[Source data]
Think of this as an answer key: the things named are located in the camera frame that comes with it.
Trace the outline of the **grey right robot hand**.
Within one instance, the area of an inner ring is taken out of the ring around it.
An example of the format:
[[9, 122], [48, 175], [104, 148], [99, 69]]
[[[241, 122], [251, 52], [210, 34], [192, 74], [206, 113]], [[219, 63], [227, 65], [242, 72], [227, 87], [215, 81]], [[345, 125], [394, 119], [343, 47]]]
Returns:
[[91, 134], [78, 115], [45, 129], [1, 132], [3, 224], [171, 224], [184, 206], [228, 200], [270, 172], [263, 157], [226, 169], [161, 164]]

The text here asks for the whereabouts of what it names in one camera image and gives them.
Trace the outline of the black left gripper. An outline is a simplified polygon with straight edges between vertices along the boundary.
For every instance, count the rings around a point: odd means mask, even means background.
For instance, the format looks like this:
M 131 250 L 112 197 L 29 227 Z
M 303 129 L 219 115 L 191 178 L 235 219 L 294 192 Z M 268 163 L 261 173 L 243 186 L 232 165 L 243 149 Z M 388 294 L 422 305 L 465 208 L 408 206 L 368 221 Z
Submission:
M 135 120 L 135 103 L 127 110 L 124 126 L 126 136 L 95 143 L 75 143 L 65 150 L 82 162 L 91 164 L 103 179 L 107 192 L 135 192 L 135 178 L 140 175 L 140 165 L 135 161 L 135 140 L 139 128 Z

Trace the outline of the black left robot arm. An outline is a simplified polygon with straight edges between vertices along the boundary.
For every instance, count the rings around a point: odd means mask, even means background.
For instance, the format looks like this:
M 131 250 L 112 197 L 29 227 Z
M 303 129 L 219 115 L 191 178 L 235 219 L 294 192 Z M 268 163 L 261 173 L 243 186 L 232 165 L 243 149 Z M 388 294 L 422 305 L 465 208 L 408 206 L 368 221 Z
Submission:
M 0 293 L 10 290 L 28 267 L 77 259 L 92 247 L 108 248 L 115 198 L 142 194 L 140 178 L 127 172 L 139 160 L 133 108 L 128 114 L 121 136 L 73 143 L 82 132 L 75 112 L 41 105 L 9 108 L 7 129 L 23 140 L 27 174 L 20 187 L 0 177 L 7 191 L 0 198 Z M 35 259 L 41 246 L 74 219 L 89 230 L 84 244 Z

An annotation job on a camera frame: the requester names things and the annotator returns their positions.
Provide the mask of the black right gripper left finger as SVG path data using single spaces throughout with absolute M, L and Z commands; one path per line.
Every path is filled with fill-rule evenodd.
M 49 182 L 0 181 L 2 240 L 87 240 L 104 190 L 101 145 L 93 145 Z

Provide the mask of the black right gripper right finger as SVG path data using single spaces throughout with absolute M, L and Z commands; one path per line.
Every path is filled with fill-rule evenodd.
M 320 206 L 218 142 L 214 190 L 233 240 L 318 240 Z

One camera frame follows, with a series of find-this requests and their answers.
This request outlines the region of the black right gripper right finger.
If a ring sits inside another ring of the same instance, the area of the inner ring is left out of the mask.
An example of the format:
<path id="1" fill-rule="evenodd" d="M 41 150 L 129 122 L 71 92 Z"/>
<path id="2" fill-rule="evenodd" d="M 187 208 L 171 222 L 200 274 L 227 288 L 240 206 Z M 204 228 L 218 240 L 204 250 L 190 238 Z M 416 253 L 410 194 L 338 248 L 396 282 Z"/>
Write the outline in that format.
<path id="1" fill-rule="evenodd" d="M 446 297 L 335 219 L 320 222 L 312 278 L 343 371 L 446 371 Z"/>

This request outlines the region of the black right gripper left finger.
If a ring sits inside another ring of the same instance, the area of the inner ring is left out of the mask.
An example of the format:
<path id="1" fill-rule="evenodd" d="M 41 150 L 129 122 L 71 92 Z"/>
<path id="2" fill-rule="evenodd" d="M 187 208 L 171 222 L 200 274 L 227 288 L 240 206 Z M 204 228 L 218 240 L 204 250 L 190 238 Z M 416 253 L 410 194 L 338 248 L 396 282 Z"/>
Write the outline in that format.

▸ TRY IT
Work through the records line by line and tally those holding "spaces". Reply with the number alone.

▸ SOLUTION
2